Parkinson’s disease is a condition affecting the human brain that becomes worse over time. The most common symptoms are tremors, muscle spasms and movements that are much slower than normal; all of which decrease an individual’s quality of life. Although there is currently no cure, the brain structures involved in Parkinson’s disease are known. These are collectively termed the basal ganglia, and are often targeted to treat the symptoms of Parkinson’s disease. For example, electrically stimulating the subthalamic nucleus (STN), one part of the basal ganglia, reduces muscle tremors and stiffness.
Pain is another common symptom in Parkinson’s disease. Patients often report strange burning or stabbing sensations with no obvious physical cause. They are also likely to be more sensitive to painful stimuli and have a lower pain threshold than normal. This suggested that the brain circuits that allow us to perceive and process pain could be somehow involved in Parkinson’s disease. Indeed, stimulating the STN is known to relieve pain in Parkinson’s disease, as well as the muscle symptoms, but exactly how the STN might link up with the brain’s ‘pain network’ remains poorly understood. Pautrat et al. therefore set out to explore the connection between pain networks and the STN, and determine its potential role in Parkinson’s disease.
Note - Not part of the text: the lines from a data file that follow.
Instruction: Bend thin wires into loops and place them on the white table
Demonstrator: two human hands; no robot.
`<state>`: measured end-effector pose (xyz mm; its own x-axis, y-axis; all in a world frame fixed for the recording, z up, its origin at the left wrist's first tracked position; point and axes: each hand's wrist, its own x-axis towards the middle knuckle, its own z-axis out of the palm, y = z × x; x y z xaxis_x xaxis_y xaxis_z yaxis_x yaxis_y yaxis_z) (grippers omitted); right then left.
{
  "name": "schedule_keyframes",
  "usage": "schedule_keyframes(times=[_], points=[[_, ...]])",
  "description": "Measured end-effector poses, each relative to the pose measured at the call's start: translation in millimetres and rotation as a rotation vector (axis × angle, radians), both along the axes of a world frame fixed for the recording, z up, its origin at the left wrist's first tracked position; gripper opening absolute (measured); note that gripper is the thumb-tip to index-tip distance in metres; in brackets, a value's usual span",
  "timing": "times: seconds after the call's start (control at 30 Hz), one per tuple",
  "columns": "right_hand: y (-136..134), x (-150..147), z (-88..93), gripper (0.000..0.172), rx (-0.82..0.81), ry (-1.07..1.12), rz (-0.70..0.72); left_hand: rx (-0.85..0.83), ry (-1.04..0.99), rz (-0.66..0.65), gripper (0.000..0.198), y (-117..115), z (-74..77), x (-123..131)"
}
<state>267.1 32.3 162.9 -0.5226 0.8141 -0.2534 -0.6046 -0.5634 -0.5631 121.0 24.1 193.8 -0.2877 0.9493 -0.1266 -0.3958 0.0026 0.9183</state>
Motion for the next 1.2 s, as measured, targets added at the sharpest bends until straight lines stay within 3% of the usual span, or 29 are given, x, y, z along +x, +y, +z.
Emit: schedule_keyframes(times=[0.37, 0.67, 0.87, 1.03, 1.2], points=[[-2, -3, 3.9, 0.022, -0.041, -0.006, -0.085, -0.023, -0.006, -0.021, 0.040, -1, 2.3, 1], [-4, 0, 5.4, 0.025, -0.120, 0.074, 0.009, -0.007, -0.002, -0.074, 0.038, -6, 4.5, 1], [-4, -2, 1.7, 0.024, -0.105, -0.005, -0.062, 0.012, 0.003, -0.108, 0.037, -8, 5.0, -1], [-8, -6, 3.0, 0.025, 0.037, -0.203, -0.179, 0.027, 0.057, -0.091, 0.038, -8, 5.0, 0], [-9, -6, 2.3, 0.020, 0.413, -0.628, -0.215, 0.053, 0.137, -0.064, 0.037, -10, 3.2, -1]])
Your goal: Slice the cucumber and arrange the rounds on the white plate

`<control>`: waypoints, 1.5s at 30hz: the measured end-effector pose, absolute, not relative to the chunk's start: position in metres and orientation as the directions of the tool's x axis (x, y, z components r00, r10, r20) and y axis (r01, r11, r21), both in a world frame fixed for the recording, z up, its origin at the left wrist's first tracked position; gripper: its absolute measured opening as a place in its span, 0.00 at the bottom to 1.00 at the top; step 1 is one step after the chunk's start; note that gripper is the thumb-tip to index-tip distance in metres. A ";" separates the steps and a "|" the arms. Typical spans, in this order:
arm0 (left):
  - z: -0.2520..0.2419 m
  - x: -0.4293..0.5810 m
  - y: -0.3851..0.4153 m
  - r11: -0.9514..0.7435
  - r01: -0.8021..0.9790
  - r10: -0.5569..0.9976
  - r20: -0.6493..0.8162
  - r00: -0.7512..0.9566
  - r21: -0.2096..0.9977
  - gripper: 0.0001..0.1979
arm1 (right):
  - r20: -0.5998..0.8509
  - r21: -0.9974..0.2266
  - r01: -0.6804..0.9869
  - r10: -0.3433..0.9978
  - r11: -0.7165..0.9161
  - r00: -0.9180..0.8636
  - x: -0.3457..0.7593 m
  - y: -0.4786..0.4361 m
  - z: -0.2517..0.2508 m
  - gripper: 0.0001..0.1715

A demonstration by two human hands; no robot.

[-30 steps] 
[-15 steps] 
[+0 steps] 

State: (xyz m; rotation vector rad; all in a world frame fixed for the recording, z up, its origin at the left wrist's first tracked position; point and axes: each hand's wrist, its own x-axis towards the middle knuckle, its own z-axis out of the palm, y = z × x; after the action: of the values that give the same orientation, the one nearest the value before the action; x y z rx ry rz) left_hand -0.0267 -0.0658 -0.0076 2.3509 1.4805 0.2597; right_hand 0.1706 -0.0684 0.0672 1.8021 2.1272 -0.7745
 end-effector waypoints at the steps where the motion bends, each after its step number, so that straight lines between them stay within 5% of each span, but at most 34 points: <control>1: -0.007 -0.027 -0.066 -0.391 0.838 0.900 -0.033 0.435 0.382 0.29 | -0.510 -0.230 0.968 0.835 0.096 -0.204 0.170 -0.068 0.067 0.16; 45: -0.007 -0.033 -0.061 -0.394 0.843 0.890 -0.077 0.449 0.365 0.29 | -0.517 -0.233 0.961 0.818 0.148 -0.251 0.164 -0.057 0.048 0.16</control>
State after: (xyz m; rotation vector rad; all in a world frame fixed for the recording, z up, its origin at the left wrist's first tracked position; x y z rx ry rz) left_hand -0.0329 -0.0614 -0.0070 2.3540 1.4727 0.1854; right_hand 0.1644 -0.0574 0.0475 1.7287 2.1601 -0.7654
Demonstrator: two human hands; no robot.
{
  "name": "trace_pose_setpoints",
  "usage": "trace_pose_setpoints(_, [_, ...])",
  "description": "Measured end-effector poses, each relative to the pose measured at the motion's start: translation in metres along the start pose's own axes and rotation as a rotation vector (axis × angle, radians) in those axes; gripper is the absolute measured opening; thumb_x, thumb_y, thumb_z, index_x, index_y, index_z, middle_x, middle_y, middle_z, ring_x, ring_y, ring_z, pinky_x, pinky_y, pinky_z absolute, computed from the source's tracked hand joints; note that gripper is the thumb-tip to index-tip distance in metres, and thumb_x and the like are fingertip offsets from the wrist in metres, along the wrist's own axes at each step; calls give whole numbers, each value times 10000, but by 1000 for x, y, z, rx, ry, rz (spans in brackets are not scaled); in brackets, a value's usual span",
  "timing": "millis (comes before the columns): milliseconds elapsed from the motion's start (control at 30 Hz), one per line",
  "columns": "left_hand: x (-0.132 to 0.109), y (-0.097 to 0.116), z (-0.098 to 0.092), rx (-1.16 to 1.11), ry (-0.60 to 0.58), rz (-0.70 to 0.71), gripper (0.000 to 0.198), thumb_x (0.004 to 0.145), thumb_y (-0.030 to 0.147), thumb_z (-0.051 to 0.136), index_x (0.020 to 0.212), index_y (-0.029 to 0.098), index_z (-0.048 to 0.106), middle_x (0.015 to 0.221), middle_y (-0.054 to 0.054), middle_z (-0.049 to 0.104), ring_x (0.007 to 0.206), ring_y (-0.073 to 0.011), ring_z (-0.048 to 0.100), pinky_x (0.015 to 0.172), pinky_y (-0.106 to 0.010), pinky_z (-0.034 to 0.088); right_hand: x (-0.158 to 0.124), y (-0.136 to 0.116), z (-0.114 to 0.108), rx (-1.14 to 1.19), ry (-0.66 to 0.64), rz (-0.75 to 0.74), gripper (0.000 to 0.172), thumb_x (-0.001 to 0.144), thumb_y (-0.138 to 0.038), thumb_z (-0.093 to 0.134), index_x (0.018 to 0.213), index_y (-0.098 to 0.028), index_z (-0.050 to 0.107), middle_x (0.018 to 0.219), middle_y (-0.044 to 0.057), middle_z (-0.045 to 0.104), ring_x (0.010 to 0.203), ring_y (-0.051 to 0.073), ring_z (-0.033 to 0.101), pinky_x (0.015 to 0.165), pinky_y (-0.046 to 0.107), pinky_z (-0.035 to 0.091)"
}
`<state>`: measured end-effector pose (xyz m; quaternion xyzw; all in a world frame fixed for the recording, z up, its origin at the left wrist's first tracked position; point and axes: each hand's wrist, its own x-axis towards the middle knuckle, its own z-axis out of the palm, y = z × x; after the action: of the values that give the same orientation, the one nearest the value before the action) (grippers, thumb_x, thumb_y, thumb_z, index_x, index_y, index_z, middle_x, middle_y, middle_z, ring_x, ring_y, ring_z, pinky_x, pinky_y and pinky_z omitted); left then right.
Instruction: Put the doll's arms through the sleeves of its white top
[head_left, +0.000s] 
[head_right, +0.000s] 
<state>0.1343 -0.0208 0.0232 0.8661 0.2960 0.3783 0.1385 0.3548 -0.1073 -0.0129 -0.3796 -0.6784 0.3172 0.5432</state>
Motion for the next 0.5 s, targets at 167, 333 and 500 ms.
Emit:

First, the electrical activity of nerve cells in the STN of rats was measured, which revealed that these cells do respond to mildly painful sensations. Experiments using dyes to label cells in both the STN and brain structures known to transmit painful signals showed that the STN was indeed directly linked to the brain’s pain network. Moreover, rats with a STN that did not work properly also responded abnormally to painful stimuli, confirming that the STN did indeed influence their perception of pain. Finally, Pautrat et al. repeated their measurements of electrical activity in the STN, this time using rats that lacked the same group of nerve cells affected in the basal ganglia of patients with Parkinson’s disease. Such rats are commonly used to model the disease in laboratory experiments. In these rats, the STN cells responded very strongly to painful stimuli, suggesting that problems with the STN could be causing some of the pain symptoms in Parkinson’s disease.
This work reveals a new role for the STN in controlling responses to pain, both in health and disease. Pautrat et al. hope that their results will inspire research into more effective treatments of nerve pain in both Parkinson’s disease and other neurodegenerative conditions.